▶ [TASK STATEMENT] Leave out every line before the one containing "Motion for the", and set down that line and the rest through the end of the listing exactly.

[GIVEN MATERIAL Boundary: Start]

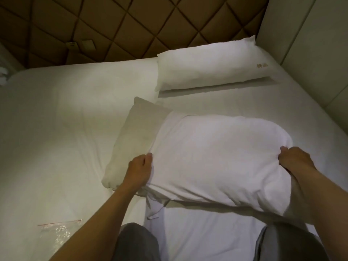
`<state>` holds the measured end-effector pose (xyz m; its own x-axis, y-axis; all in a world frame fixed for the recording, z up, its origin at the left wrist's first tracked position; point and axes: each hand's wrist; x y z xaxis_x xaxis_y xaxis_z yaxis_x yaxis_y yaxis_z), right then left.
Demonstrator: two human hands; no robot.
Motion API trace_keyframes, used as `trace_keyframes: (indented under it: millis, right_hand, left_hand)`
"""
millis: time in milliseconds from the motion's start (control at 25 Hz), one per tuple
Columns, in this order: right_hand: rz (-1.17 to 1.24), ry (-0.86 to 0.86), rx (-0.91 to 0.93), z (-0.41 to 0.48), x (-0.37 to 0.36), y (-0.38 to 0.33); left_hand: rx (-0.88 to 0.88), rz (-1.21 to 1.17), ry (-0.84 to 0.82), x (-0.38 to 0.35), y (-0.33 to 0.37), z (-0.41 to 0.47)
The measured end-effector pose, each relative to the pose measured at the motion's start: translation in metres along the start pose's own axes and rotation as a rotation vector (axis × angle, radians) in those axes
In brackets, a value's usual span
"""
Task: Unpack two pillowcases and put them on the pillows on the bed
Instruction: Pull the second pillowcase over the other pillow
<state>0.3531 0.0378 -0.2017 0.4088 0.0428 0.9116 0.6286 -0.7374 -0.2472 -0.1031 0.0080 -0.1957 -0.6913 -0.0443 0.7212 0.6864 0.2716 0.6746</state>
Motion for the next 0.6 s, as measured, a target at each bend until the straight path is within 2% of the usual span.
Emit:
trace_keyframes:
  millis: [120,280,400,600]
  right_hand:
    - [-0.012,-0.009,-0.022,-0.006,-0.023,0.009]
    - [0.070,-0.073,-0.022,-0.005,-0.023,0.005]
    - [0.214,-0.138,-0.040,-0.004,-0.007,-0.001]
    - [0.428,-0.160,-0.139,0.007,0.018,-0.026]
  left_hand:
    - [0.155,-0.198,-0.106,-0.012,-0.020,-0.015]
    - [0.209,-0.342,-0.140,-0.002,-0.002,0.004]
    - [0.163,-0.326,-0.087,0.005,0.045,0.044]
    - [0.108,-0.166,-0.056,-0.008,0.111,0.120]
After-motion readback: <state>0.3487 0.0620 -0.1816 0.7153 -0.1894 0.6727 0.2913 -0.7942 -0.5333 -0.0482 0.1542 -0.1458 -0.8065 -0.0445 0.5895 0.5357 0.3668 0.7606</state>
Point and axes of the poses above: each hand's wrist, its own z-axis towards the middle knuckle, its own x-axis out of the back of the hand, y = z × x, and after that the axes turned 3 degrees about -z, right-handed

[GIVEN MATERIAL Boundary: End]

▶ [OUTPUT OF THE EXERCISE]
Motion for the next 0.6 s, as measured, a target at each bend until the straight path is within 2% of the usual span.
Emit:
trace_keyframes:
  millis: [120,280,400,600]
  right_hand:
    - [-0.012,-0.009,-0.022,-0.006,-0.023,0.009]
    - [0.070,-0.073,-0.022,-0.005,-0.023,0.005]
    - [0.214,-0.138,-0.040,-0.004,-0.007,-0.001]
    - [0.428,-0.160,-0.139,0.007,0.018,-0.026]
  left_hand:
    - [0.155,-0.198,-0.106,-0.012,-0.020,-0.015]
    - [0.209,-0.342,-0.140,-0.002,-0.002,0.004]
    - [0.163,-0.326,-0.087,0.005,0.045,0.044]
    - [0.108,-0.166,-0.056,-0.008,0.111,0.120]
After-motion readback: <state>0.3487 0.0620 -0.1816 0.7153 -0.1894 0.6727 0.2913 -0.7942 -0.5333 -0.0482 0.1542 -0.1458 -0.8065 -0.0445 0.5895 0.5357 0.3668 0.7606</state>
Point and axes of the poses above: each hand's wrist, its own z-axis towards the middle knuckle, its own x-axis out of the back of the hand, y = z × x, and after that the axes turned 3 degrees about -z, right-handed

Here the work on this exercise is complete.